I am so so sorry about what you’ve been through and what you’re going through. It must have been so traumatic for you. My heart bleeds for you.

I can understand a little, as Mum was in the garden the day before, and then that night, she suddenly got sick, struggling to breathe. I got her to the hospital and they tried with high power oxygen but it turned out when they x-rayed her she had pneumonia, which we didn’t know about, and this turned into sepsis, which she was too frail to fight. I worried that I should have got her to hospital sooner but one doctor said it would not have made any difference. They gave her antibiotics, but later that day another doctor took me (and my uncle and aunt) into a quiet room and told us they could do no more for her. I was so naive (!) that I didn’t realise what he was saying. I thought they would make her better! They made her comfortable but she never regained consciousness. I stayed for most of the day with her, but I was dropping with tiredness and it was suggested I went home.
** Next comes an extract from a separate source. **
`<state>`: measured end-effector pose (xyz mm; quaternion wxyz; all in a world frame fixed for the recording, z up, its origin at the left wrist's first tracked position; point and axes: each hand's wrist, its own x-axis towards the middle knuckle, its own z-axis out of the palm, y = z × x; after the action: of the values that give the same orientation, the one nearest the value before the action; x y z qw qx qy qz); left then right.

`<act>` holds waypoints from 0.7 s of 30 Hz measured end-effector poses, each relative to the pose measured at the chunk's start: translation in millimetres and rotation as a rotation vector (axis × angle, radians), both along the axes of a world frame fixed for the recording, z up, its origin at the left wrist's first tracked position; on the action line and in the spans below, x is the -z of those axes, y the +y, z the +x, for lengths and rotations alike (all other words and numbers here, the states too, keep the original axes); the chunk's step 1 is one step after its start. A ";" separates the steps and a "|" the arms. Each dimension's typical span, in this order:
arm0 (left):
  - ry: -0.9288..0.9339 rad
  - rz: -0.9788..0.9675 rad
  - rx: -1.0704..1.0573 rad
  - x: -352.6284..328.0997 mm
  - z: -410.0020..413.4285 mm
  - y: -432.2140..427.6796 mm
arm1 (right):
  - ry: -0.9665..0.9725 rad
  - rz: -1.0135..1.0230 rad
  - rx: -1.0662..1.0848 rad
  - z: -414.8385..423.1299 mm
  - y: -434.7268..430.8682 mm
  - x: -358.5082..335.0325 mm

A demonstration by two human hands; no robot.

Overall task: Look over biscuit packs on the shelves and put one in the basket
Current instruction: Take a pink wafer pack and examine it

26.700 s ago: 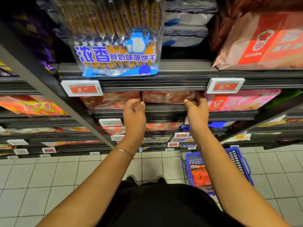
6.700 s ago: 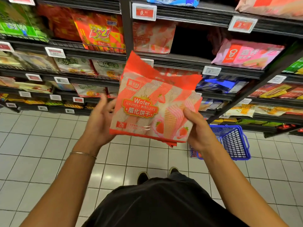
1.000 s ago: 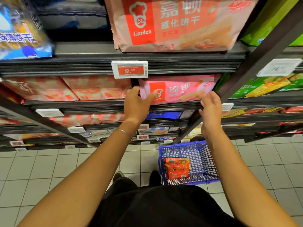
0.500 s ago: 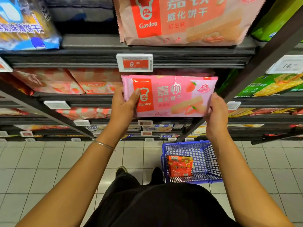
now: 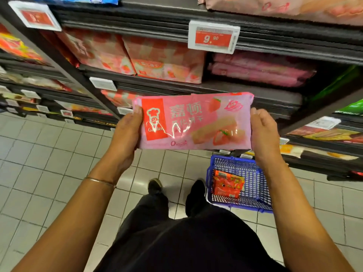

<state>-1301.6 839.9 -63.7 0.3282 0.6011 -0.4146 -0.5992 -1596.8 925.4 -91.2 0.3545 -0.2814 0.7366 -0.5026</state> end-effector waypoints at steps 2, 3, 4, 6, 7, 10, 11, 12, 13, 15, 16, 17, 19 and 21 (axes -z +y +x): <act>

I did and two hours later I got a phonecall to say she’d passed away - and I wasn’t with her​:broken_heart::sob:. The guilt and regret are eating me away and I don’t know how to deal with it.

I am going to a grief support group next week and I also have an assessment booked with a bereavement counsellor to see if they can help me.

I’m sorry to go on so much, but this is the first time really that I’ve spoken about what happened and the guilt I feel. I hope she’s not angry with me and I hope she still loves me because I love and miss her so much it physically hurts.

Anyway, I have probably made you feel worse (I didn’t mean to). So I’m sending you love and hugs to say I understand. Post anytime and take care of yourself.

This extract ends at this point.